-- ASSIGNMENT --
Write out the lines below once more, exactly as they appear. Do not include pictures.

-- RECORDED INFORMATION --
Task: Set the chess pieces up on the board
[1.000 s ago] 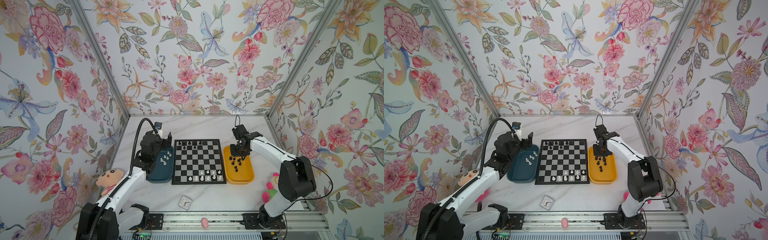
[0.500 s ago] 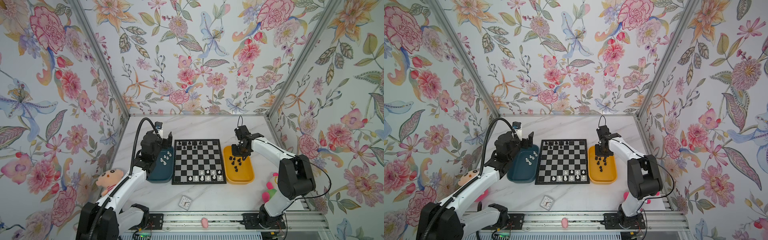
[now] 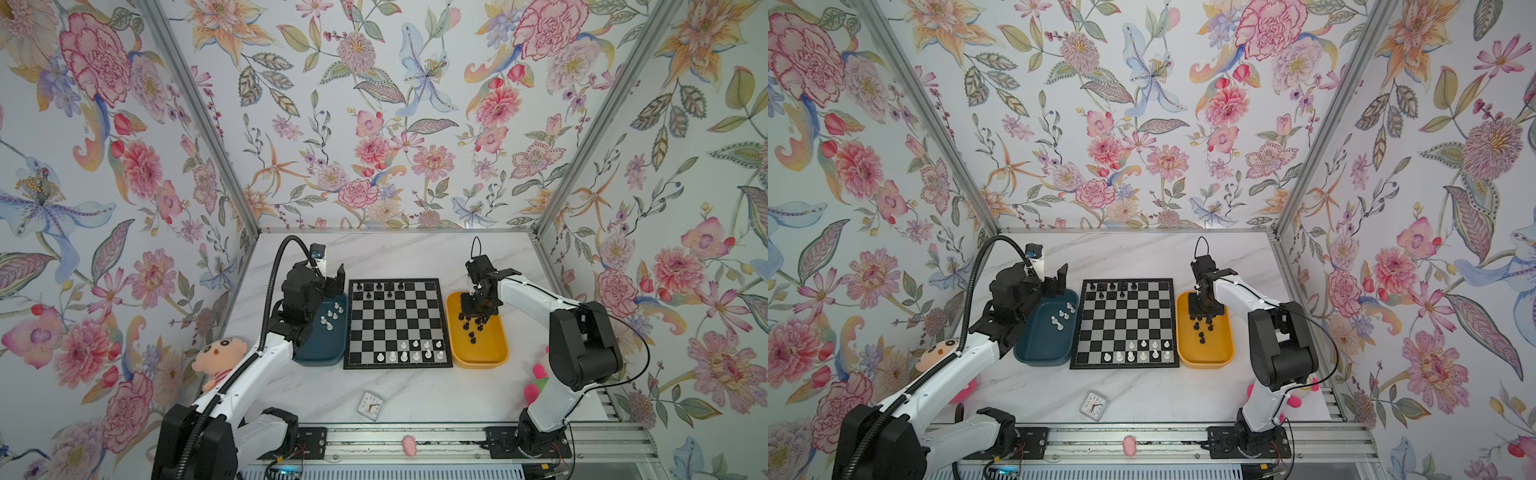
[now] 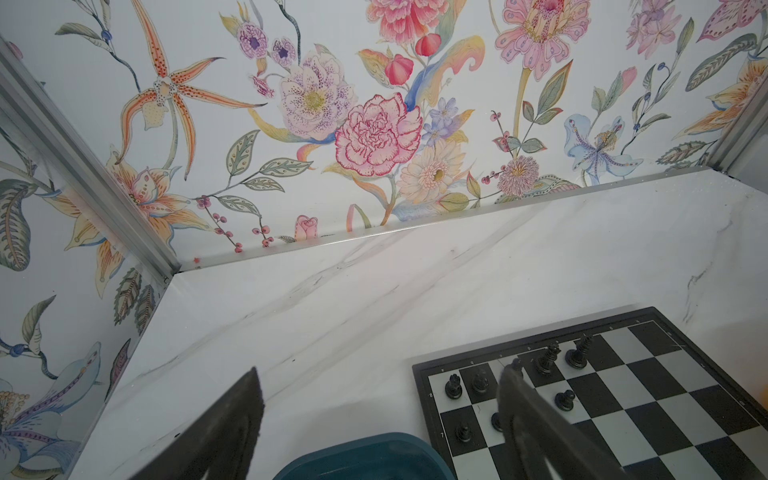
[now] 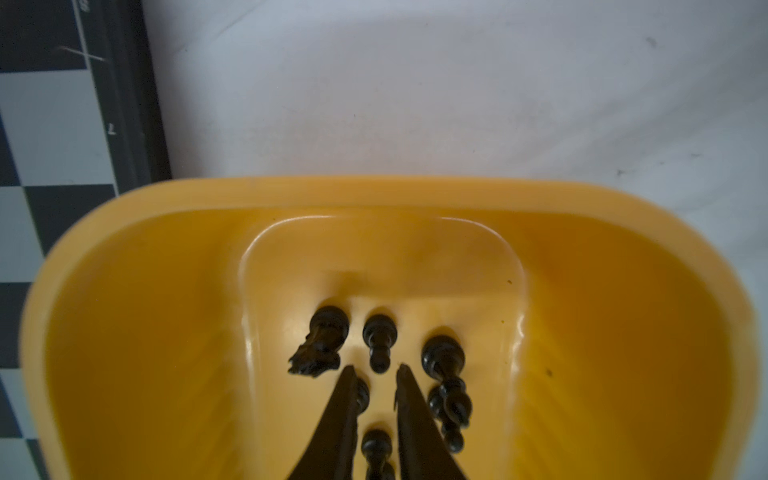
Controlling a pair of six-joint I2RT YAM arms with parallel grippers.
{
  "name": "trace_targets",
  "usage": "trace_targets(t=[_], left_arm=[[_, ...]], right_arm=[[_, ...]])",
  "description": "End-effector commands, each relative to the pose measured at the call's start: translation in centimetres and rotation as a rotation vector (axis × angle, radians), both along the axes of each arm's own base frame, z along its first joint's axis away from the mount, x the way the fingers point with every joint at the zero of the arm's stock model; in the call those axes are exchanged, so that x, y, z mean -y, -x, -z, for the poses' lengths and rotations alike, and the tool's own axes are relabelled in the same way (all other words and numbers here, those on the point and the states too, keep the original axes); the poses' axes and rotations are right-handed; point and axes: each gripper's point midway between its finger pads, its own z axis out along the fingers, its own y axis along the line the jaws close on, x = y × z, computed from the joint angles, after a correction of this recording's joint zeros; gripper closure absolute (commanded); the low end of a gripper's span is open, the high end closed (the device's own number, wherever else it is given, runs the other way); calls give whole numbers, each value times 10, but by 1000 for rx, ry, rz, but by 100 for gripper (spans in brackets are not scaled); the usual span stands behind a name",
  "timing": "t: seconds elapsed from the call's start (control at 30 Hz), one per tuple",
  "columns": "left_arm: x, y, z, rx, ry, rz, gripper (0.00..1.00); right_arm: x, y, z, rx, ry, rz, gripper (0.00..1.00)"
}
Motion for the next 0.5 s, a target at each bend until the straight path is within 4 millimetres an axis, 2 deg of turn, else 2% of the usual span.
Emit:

-- SOLUTION --
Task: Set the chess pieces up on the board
[1.000 s ago] 
[0.500 s ago] 
[now] 
[now] 
[now] 
Controlling a pair of six-joint I2RT YAM arms with parallel grippers.
{
  "name": "trace_targets",
  "usage": "trace_targets(t=[_], left_arm=[[_, ...]], right_arm=[[_, ...]])",
  "description": "End-effector commands, each relative to the pose measured at the call's start: translation in centimetres and rotation as a rotation vector (axis × angle, radians), both along the axes of each arm's own base frame, z along its first joint's axis away from the mount, x the way the fingers point with every joint at the zero of the arm's stock model; in the call those axes are exchanged, so that x, y, z mean -y, -x, -z, for the poses' lengths and rotations alike, and the tool's own axes are relabelled in the same way (all other words and numbers here, those on the point and the states too, keep the original axes); the poses' axes and rotations are right-handed; point and axes: each gripper's point midway between its finger pads, its own z axis out along the fingers, its own y axis along the line the jaws close on, x = y × z, computed from the joint angles, after a correction of this recording's joint zeros; gripper closure absolute (commanded); the low end of a gripper's span is open, the high end closed (the device's own number, wherever else it is given, runs the other way); calls give whole numbers, each value times 10, but by 1000 for rx, ry, rz, but by 100 for gripper (spans in brackets are not scaled); the usual span stands behind a name",
  "timing": "t: seconds elapsed from the call's start (control at 30 Hz), one per tuple",
  "columns": "left_arm: x, y, z, rx, ry, rz, gripper (0.00..1.00); right_arm: x, y, z, rx, ry, rz, gripper (0.00..1.00)"
}
Motion for the next 0.5 s, a target at each bend until the straight path is within 4 millimetres an axis, 2 deg of turn, else 2% of the usual span.
Emit:

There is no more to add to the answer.